There are those on the left who believe that the only way to fix the system is through a single-payer system like Canada's, where we would severely restrict the private insurance market and have the government provide coverage for everyone. On the right, there are those who argue that we should end the employer-based system and leave individuals to buy health insurance on their own.

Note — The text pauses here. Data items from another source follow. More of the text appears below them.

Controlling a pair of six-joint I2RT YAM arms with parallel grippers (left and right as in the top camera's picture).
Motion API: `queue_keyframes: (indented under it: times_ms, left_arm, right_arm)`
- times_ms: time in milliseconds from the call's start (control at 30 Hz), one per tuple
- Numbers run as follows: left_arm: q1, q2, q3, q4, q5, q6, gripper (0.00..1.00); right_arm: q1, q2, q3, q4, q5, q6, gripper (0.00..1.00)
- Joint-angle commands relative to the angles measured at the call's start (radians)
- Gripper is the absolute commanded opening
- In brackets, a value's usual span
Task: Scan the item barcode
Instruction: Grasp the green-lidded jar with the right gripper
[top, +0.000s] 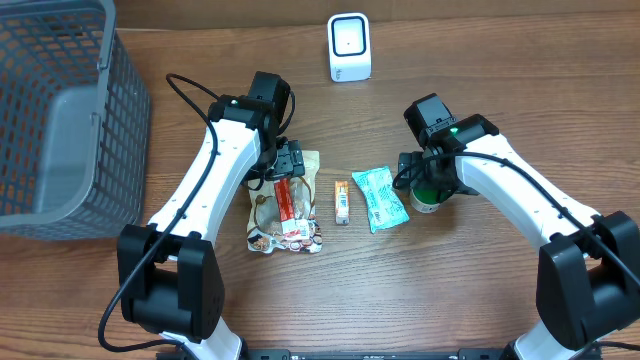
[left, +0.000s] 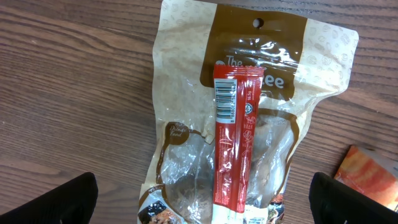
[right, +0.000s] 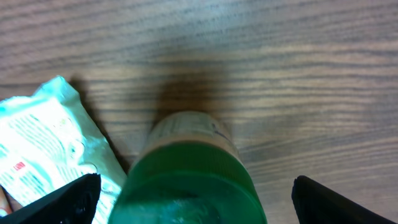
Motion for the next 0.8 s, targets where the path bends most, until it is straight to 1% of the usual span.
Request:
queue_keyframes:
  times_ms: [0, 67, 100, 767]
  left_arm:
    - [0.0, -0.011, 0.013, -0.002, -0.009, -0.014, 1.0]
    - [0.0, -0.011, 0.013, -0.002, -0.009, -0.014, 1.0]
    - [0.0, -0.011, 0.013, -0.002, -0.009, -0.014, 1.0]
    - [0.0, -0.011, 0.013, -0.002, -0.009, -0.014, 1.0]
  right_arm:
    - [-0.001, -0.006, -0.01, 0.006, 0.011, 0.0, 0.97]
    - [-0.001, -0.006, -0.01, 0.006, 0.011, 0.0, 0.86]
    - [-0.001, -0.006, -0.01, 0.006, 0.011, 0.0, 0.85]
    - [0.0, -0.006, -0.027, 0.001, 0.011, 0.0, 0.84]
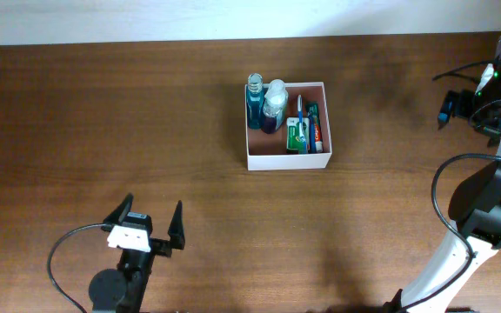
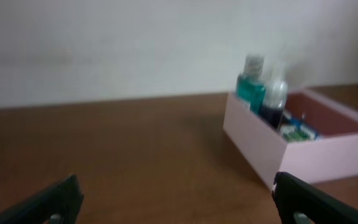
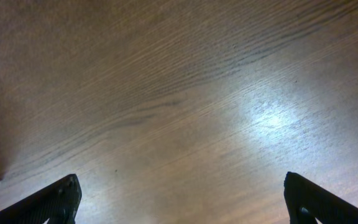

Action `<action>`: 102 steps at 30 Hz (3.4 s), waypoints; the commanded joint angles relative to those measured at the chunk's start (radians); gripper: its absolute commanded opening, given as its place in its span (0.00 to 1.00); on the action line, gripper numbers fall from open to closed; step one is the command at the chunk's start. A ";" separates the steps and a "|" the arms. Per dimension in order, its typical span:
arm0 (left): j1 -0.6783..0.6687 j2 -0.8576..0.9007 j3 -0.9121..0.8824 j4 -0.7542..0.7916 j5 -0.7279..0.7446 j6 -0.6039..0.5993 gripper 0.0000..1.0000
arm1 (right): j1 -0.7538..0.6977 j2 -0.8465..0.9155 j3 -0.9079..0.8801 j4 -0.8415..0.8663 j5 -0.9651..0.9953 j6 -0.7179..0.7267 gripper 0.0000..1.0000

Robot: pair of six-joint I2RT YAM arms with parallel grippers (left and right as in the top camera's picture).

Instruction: Pack container

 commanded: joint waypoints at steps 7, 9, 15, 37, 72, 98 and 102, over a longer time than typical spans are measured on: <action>0.031 -0.009 -0.001 -0.010 -0.024 -0.010 0.99 | 0.003 -0.036 -0.004 0.000 0.013 0.011 0.99; 0.031 -0.009 -0.001 -0.010 -0.024 -0.010 0.99 | 0.003 -0.036 -0.004 0.000 0.012 0.011 0.99; 0.031 -0.009 -0.001 -0.010 -0.024 -0.010 0.99 | 0.003 -0.036 -0.004 0.000 0.013 0.011 0.99; 0.031 -0.009 -0.001 -0.010 -0.024 -0.010 0.99 | 0.003 -0.036 -0.004 0.000 0.013 0.011 0.99; 0.031 -0.009 -0.001 -0.010 -0.024 -0.010 0.99 | 0.165 -0.597 -0.024 0.000 0.020 0.010 0.99; 0.031 -0.009 -0.001 -0.010 -0.024 -0.010 0.99 | 0.283 -1.873 -1.688 1.131 -0.125 0.091 0.99; 0.031 -0.009 -0.001 -0.010 -0.024 -0.010 0.99 | 0.313 -2.012 -1.871 1.269 -0.158 0.091 0.99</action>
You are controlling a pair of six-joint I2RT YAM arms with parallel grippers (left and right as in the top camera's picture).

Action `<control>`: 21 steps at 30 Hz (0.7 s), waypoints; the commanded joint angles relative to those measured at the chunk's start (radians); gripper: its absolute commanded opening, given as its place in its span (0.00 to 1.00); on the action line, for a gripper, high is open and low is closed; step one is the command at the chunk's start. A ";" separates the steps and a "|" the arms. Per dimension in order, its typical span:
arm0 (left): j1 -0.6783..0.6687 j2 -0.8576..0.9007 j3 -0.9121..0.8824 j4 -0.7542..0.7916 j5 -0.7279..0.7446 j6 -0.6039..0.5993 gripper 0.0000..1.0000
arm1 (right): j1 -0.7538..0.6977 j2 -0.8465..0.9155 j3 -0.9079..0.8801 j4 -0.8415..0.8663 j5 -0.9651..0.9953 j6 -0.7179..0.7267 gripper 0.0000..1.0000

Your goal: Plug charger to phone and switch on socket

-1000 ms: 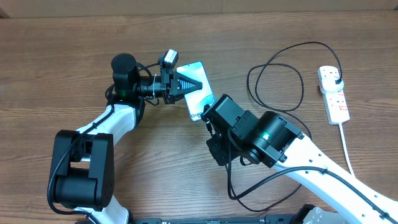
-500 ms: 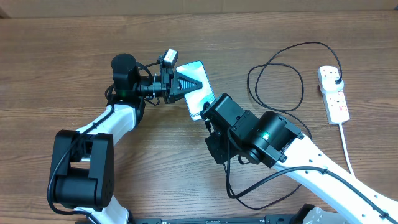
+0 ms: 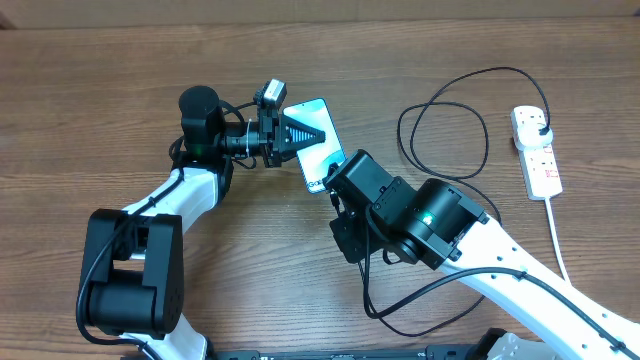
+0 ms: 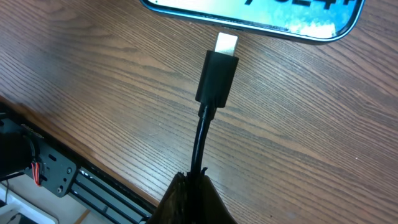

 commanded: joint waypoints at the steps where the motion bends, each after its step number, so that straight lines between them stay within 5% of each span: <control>1: -0.007 -0.001 0.027 0.008 0.002 -0.040 0.04 | 0.005 -0.003 -0.002 0.007 0.009 0.006 0.04; 21: -0.002 -0.001 0.027 0.008 0.024 0.052 0.04 | 0.005 -0.003 -0.002 0.003 0.009 0.006 0.04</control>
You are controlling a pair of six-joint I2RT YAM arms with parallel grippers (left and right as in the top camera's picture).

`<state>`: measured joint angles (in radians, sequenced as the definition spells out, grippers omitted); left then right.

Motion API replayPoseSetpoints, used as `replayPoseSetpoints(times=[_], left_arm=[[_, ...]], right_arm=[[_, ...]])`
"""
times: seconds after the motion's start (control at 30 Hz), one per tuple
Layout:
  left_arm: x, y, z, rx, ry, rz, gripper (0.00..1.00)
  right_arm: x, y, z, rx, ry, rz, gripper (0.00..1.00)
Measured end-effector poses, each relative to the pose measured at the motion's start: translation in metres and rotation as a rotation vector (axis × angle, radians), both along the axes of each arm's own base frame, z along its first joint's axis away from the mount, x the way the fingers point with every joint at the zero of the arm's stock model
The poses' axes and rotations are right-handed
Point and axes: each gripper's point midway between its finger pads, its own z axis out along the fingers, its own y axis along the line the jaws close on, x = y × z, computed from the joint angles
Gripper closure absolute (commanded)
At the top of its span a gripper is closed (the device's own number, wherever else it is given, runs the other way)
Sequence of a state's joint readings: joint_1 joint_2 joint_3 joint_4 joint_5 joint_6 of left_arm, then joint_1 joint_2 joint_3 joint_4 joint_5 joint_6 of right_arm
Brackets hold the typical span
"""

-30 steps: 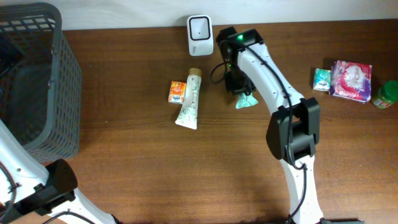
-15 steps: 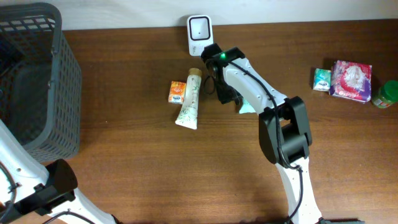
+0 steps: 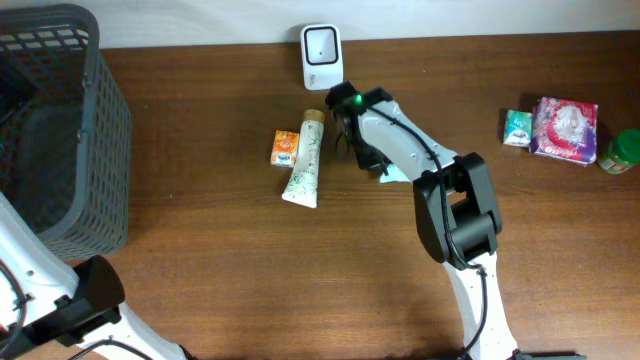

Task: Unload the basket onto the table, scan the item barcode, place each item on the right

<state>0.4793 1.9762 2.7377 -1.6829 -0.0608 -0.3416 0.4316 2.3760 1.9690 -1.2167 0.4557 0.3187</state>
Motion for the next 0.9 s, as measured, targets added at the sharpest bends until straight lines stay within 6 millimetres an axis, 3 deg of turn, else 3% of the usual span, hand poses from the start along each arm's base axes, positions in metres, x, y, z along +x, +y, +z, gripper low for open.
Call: replayPoseSetpoints(times=[0.07,0.13,0.17,0.2,0.27,0.37,0.53,0.73,0.77,0.8,0.83,0.9], left_arm=[[0.000,0.000,0.000,0.000,-0.001,0.000,0.01],[0.000,0.000,0.000,-0.001,0.001,-0.001,0.01],[0.000,0.000,0.000,0.000,0.000,0.000,0.01],[0.000,0.000,0.000,0.000,0.000,0.000,0.01],[0.000,0.000,0.000,0.000,0.000,-0.001,0.01],[0.000,0.000,0.000,0.000,0.000,-0.001,0.01],[0.000,0.000,0.000,0.000,0.000,0.000,0.01],[0.000,0.000,0.000,0.000,0.000,0.000,0.01],[0.000,0.000,0.000,0.000,0.000,-0.001,0.01],[0.000,0.000,0.000,0.000,0.000,-0.001,0.01],[0.000,0.000,0.000,0.000,0.000,-0.001,0.01],[0.000,0.000,0.000,0.000,0.000,0.000,0.01]], right_arm=[[0.011,0.031,0.032,0.183,0.002,0.017,0.91],[0.007,0.057,0.052,0.393,0.071,0.061,0.90],[0.004,0.072,0.063,0.603,0.137,0.099,0.91],[-0.006,0.076,0.069,0.773,0.216,0.114,0.91],[-0.012,0.065,0.099,1.176,0.296,0.113,0.91],[-0.020,0.056,0.112,1.452,0.334,0.056,0.91],[-0.030,0.064,0.109,1.549,0.365,0.059,0.90],[-0.044,0.058,0.063,1.487,0.401,0.047,0.83],[-0.044,0.055,0.053,1.456,0.402,0.039,0.76],[-0.045,0.051,0.039,1.411,0.403,0.021,0.60],[-0.049,0.045,0.026,1.345,0.421,-0.016,0.52],[-0.049,0.033,0.012,1.238,0.425,-0.037,0.48]])
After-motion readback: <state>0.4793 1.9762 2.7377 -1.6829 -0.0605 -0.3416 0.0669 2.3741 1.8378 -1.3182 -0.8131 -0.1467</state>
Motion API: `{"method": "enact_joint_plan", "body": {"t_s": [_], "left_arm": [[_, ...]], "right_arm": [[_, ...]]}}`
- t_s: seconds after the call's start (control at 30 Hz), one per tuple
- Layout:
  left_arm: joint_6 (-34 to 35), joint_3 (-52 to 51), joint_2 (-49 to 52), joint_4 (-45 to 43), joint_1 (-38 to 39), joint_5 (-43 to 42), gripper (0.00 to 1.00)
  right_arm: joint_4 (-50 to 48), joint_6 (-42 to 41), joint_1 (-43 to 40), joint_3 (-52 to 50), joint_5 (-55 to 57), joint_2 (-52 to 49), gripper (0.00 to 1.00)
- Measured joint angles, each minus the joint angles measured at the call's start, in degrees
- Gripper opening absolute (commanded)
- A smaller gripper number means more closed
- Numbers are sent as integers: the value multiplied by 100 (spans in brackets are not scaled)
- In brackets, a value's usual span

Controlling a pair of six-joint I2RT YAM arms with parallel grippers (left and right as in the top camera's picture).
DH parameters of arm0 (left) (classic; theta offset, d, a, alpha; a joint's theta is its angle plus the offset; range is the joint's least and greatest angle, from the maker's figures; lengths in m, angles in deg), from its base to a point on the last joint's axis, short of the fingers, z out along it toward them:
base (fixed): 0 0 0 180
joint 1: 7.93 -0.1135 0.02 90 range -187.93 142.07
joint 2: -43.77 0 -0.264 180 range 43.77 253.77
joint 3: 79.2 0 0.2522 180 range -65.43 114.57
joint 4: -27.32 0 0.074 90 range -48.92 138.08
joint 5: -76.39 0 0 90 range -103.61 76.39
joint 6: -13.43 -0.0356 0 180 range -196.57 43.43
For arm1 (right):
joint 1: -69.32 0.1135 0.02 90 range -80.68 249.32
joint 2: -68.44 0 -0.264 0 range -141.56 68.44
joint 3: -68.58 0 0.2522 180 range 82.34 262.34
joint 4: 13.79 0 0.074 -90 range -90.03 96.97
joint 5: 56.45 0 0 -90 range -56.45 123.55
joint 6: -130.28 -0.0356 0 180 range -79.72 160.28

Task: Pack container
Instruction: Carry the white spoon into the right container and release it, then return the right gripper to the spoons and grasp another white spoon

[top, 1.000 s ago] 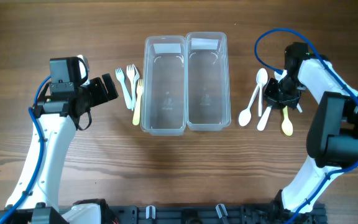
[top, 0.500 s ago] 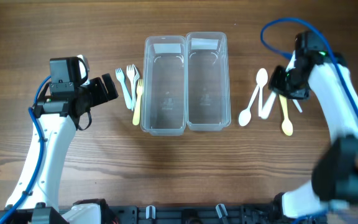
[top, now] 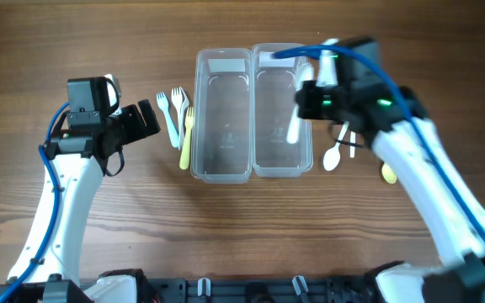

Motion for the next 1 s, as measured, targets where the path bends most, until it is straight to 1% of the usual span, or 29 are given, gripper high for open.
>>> {"method": "enact_joint_plan", "body": {"t_s": [0.03, 0.07, 0.13, 0.17, 0.2, 0.3, 0.4, 0.47, 0.53, 0.57, 0.67, 0.77, 0.9, 0.97, 1.0], "left_arm": [[0, 0, 0, 0, 0, 2, 100], [0, 0, 0, -2, -2, 2, 100], [-2, 0, 0, -2, -2, 2, 100], [0, 0, 0, 0, 0, 2, 100], [0, 0, 0, -2, -2, 2, 100], [-2, 2, 0, 0, 0, 2, 100], [-2, 2, 0, 0, 0, 2, 100], [-2, 2, 0, -2, 0, 2, 100], [-2, 2, 0, 0, -2, 2, 100], [-2, 2, 0, -2, 0, 2, 100], [-2, 4, 0, 0, 0, 2, 100], [0, 4, 0, -2, 0, 2, 100], [-2, 4, 0, 0, 0, 2, 100], [0, 4, 0, -2, 0, 2, 100], [-2, 4, 0, 0, 0, 2, 100]], "right_arm": [[-83, -33, 76, -20, 39, -243, 4], [-157, -52, 118, -31, 57, -424, 8], [-363, -48, 164, -35, 85, -870, 17], [-422, -37, 166, -39, 72, -1010, 25], [-522, 57, 164, -55, 37, -1187, 38], [-531, 236, 164, -81, -66, -1252, 61], [-387, 341, 164, -76, -120, -1069, 64], [-323, 326, 149, -76, -140, -826, 68], [-306, 319, 94, -72, -136, -531, 78], [-256, 293, 0, -55, -74, -273, 86], [-107, 199, -352, 26, 262, 184, 87], [142, 155, -1064, 118, 616, 398, 87], [299, 122, -1976, 28, 750, 212, 85], [343, 122, -2199, -31, 739, 26, 82], [391, 120, -2297, -50, 717, -140, 78]]}}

I have to say that there are arguments to be made for both approaches. But either one would represent a radical shift that would disrupt the health care most people currently have. Since health care represents one-sixth of our economy, I believe it makes more sense to build on what works and fix what doesn't, rather than try to build an entirely new system from scratch. And that is precisely what those of you in Congress have tried to do over the past several months.
During that time, we have seen Washington at its best and its worst.
We have seen many in this chamber work tirelessly for the better part of this year to offer thoughtful ideas about how to achieve reform. Of the five committees asked to develop bills, four have completed their work, and the Senate Finance Committee announced today that it will move forward next week. That has never happened before. Our overall efforts have been supported by an unprecedented coalition of doctors and nurses; hospitals, seniors' groups and even drug companies – many of whom opposed reform in the past. And there is agreement in this chamber on about eighty percent of what needs to be done, putting us closer to the goal of reform than we have ever been.
But what we have also seen in these last months is the same partisan spectacle that only hardens the disdain many Americans have toward their own government. Instead of honest debate, we have seen scare tactics. Some have dug into unyielding ideological camps that offer no hope of compromise. Too many have used this as an opportunity to score short-term political points, even if it robs the country of our opportunity to solve a long-term challenge. And out of this blizzard of charges and counter-charges, confusion has reigned.
Well the time for bickering is over. The time for games has passed. Now is the season for action. Now is when we must bring the best ideas of both parties together, and show the American people that we can still do what we were sent here to do. Now is the time to deliver on health care.